Negative correlation between mt-aaRS expression and tRNA aminoacylation

A specific cognate amino acid is charged or aminoacylated to each tRNA catalyzed by mt-aaRSs (17). We measured the mRNA expression levels of 14 genes encoding mt-aaRSs among the five tissues using quantitative PCR for these genes and 18S rRNA as normalization. The average mRNA level of each gene in various tissues was then normalized to the average levels in the same tissue for the reference 18S rRNA. As shown in Figure 4A and Table S3, there were marked differences in the mRNA levels of each genes among the five tissues. For example, the average mRNA levels of Fars2 among the brain, heart, liver, skeletal muscle, and kidney were 0.62, 1.56, 0.59, 0.53, and 1.7-fold relative to average mRNA levels of 15 genes in five tissues, respectively. As shown in Figure 4A and Table S3, the varied mRNA levels of these 15 genes were observed in the same tissue, with the average mRNA levels of the 15 genes ranging from 0.62-fold (Fars2) to 2.05-fold (Mars2) (relative to average of 15 genes among five tissues) in the brain, 0.74-fold (Rars2) to 1.56-fold (Fars2) in the heart, 0.24-fold (Mars2) to 0.68-fold (Yars2) in the liver, 0.45-fold (Rars2) to 1.1-fold (Sars2) in the skeletal muscle, and 1.05-fold (Mars2) to 2.31-fold (Rars2) in the kidney.

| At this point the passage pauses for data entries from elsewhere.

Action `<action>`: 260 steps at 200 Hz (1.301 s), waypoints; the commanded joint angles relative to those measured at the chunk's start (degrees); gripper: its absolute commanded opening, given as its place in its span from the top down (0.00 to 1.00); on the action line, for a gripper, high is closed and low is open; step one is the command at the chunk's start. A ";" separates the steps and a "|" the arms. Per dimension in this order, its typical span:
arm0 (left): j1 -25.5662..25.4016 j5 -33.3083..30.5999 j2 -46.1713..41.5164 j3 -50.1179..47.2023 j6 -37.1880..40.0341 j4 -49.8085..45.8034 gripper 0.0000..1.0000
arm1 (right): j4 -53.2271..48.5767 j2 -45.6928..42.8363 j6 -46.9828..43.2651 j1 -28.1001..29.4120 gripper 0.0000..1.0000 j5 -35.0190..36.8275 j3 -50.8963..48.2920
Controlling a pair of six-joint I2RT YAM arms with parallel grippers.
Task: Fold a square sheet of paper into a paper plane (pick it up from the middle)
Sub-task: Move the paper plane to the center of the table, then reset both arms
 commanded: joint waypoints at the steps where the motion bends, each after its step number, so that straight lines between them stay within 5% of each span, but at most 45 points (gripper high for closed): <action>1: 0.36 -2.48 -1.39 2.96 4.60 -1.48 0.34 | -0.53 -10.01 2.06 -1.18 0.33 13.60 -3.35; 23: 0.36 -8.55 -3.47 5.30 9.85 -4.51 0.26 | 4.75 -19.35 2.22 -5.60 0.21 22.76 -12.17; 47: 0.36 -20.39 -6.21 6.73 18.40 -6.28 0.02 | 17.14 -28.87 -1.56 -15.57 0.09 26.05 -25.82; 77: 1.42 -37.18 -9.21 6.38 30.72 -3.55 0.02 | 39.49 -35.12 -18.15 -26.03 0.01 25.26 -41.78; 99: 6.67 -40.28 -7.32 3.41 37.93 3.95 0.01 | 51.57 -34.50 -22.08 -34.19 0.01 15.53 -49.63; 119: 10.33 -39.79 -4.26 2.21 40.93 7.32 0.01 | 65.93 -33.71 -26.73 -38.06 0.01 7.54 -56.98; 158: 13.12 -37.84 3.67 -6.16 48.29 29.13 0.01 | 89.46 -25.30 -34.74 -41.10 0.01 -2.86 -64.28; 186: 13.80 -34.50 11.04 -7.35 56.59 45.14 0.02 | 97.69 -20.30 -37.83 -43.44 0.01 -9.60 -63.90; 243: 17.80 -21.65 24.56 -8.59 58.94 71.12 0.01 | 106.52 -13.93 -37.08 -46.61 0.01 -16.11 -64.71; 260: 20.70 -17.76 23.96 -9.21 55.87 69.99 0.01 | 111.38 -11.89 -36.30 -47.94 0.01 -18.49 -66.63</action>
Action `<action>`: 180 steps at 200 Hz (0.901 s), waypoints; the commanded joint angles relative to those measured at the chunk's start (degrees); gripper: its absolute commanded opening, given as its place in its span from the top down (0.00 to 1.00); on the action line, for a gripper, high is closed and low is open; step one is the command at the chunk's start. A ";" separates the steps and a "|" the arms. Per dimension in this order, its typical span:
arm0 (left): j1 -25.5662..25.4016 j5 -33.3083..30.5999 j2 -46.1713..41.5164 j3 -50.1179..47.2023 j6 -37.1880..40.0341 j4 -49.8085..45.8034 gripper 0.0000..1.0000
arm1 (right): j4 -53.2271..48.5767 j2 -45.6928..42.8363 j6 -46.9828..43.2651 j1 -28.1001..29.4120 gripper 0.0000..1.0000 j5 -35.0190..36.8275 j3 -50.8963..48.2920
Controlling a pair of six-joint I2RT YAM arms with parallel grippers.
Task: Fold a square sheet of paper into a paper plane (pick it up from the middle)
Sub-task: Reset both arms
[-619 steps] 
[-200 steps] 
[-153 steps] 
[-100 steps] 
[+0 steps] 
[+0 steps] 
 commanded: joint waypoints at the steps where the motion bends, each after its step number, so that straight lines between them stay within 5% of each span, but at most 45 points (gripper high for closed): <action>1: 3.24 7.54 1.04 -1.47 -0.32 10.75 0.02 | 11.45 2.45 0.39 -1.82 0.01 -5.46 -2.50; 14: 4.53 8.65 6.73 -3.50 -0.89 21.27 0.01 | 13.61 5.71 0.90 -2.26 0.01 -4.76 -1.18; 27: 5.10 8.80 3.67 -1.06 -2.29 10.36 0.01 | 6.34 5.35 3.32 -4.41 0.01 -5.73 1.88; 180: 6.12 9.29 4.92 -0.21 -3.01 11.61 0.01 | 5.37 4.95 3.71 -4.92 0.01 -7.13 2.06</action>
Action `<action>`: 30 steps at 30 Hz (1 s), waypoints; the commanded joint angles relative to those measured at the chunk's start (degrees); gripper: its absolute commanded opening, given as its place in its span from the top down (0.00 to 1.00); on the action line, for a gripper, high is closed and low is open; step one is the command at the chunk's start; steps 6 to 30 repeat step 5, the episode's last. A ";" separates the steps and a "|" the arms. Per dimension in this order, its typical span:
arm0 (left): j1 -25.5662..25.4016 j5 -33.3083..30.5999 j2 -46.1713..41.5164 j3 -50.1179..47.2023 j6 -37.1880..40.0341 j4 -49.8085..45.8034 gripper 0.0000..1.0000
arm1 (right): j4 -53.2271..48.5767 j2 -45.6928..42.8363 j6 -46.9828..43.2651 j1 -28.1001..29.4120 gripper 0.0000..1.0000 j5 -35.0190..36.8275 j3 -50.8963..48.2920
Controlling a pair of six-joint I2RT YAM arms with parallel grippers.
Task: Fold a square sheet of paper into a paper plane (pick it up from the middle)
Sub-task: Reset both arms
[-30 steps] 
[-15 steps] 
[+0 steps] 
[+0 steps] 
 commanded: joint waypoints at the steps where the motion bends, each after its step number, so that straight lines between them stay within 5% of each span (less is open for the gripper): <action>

**Mt-aaRS gene expression analysis.**A, the relative expression levels of mt-aaRS genes from mouse-derived brain, heart, liver, skeletal muscle, and kidney tissues using RT-qPCR. Relative levels were normalized to the mean values of each mt-aaRS gene among five tissues. n =5 per group. B, Pearson correlation was used to measure the extent of correlation between the mean level of mt-aaRS expression and corresponding mt-tRNA aminoacylation in each of the five tissues. The r² and p values are indicated in each graph.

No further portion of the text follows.